Requirement | Every line of the listing below must be printed again exactly, apart from its pictures.
::: Collected data :::
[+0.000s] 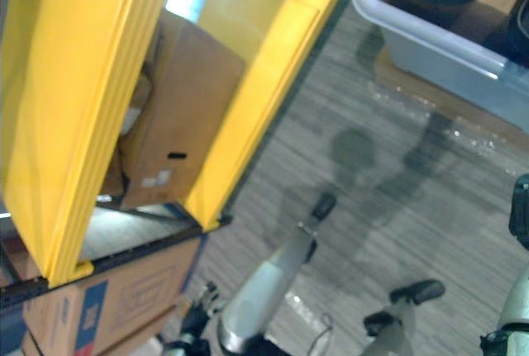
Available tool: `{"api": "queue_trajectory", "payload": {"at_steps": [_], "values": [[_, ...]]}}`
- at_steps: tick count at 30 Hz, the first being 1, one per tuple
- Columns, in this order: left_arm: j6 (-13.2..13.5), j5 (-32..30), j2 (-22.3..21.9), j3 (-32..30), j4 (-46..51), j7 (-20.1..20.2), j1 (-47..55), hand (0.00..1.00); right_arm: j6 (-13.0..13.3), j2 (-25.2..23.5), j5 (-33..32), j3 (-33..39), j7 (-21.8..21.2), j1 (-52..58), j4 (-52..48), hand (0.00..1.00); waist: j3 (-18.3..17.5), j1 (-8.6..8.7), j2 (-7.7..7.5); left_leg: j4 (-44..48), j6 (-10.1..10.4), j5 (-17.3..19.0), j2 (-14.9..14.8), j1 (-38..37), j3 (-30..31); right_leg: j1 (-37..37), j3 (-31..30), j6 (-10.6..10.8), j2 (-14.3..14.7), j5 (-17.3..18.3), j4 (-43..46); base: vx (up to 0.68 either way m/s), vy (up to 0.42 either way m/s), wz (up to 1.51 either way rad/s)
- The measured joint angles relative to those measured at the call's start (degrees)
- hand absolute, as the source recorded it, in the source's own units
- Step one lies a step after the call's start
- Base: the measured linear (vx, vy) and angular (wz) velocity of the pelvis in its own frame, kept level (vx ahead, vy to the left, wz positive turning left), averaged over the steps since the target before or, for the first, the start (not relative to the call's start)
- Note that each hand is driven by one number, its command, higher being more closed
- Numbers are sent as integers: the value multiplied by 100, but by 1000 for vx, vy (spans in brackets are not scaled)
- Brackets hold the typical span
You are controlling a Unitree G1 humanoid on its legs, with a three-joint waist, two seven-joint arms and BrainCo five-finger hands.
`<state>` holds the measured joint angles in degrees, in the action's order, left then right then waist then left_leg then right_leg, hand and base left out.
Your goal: Walk over and take plastic housings, then place them on the shelf
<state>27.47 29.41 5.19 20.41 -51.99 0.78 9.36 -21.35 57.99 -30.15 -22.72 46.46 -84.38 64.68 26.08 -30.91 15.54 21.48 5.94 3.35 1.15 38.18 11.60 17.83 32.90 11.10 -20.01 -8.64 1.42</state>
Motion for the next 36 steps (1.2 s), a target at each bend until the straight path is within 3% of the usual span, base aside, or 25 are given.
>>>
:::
Answer for this exercise |
[+0.000s] 
Available tool: `{"api": "queue_trajectory", "payload": {"at_steps": [_], "values": [[_, ...]]}}`
- at_steps: tick count at 30 Hz, the first being 1, one per tuple
- Columns, in this order: left_arm: j6 (-13.2..13.5), j5 (-32..30), j2 (-22.3..21.9), j3 (-32..30), j4 (-46..51), j7 (-20.1..20.2), j1 (-47..55), hand (0.00..1.00); right_arm: j6 (-13.0..13.3), j2 (-25.2..23.5), j5 (-33..32), j3 (-33..39), j7 (-21.8..21.2), j1 (-52..58), j4 (-52..48), hand (0.00..1.00); waist: j3 (-18.3..17.5), j1 (-8.6..8.7), j2 (-7.7..7.5); left_leg: j4 (-44..48), j6 (-10.1..10.4), j5 (-17.3..19.0), j2 (-14.9..14.8), j1 (-38..37), j3 (-30..31); right_leg: j1 (-37..37), j3 (-31..30), j6 (-10.6..10.8), j2 (-14.3..14.7), j5 (-17.3..18.3), j4 (-43..46); base: vx (up to 0.68 either way m/s), vy (up to 0.42 either way m/s), wz (up to 1.51 either way rad/s)
- The measured joint angles relative to those measured at the call's start (degrees)
- hand absolute, as the source recorded it, in the source's own units
- Step one lies a step after the call's start
- Base: the measured linear (vx, vy) and angular (wz) velocity of the pelvis in its own frame, kept level (vx ahead, vy to the left, wz positive turning left), averaged over the steps since the target before or, for the first, the start (not relative to the call's start)
- Note that each hand is driven by one number, its command, higher being more closed
- Numbers are sent as integers: the value multiplied by 100, but by 1000 for vx, vy (spans in brackets are not scaled)
- Brackets hold the typical span
You are controlling a Unitree G1 humanoid on its legs, with a three-joint waist, two seven-joint arms and BrainCo five-finger hands.
`<state>` holds the measured joint angles in degrees, in the action's order, left then right then waist then left_leg then right_leg, hand and base left out.
Your goal: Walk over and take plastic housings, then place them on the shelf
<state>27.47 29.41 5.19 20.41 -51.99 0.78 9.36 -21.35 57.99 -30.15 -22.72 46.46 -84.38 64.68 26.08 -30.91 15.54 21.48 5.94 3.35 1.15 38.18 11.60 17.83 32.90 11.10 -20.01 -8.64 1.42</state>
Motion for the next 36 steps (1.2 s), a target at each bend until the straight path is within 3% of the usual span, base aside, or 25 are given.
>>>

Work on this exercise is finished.